What is being asked: Transcribe the records below exactly as written, from the opening line through the line that contains "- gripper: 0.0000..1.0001".

*** Opening Study material ***

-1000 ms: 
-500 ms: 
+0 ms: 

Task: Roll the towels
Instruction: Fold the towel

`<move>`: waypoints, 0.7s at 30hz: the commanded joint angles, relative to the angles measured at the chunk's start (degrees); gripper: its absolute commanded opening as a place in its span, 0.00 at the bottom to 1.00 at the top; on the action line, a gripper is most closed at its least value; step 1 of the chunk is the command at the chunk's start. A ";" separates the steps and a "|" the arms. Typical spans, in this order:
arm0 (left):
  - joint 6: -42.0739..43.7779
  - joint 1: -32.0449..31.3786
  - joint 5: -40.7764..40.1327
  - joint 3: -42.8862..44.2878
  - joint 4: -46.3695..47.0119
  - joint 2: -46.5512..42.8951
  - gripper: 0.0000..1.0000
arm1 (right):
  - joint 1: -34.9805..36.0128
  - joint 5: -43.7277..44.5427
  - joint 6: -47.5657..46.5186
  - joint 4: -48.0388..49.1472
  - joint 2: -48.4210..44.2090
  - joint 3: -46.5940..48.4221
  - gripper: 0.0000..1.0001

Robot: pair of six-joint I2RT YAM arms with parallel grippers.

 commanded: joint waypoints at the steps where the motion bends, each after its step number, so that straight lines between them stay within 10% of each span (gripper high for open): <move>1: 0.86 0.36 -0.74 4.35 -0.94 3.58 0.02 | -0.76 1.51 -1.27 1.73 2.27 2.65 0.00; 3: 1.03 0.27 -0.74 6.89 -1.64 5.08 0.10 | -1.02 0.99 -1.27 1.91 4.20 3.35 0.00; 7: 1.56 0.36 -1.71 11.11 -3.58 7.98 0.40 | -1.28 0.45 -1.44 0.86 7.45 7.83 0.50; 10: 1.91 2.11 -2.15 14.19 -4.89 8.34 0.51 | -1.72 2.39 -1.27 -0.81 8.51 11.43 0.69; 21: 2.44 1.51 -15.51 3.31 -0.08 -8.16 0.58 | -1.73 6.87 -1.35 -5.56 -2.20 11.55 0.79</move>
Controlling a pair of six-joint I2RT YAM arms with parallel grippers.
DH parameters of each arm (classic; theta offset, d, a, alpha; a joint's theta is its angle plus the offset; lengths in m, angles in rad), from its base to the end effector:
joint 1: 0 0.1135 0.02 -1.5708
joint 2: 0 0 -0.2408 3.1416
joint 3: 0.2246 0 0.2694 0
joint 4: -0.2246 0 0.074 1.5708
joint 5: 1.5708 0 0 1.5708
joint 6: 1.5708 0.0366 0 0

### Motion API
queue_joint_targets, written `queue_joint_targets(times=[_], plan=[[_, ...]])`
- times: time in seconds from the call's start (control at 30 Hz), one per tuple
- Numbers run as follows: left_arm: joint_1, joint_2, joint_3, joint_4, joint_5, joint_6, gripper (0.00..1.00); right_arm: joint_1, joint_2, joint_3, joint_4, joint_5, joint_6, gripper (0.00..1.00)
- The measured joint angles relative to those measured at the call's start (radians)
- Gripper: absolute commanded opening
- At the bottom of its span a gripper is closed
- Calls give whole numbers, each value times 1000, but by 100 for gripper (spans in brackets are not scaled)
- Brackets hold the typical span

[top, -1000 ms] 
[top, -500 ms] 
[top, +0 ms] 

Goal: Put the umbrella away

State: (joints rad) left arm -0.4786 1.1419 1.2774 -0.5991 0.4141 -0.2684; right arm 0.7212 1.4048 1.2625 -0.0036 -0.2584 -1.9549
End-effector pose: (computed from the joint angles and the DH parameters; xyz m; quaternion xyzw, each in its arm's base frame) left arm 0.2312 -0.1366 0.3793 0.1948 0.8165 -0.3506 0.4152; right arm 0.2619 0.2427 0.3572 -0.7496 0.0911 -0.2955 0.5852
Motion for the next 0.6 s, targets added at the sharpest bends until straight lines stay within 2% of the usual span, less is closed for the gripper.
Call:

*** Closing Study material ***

Exercise output:
-1000 ms: 
-500 ms: 
+0 ms: 

Task: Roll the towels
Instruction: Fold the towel

`<move>`: waypoints, 0.7s at 30hz: the commanded joint angles, relative to the angles measured at the chunk's start (degrees); gripper: its absolute commanded opening as a place in its span, 0.00 at the bottom to 1.00 at the top; on the action line, a gripper is most closed at its least value; step 1 of the chunk is the command at the chunk's start. A ";" separates the steps and a "|" the arms. Typical spans, in this order:
arm0 (left):
  - joint 6: -42.0739..43.7779
  - joint 1: -32.0449..31.3786
  - joint 5: -40.7764..40.1327
  - joint 3: -42.8862..44.2878
  - joint 4: -46.3695..47.0119
  - joint 2: -46.5512..42.8951
  - gripper: 0.0000..1.0000
arm1 (right):
  - joint 1: -34.9805..36.0128
  - joint 5: -43.7277..44.5427
  - joint 6: -47.5657..46.5186
  - joint 4: -48.0388..49.1472
  - joint 2: -48.4210..44.2090
  - joint 3: -46.5940..48.4221
  - gripper: 0.0000..1.0001

This completes the requested output.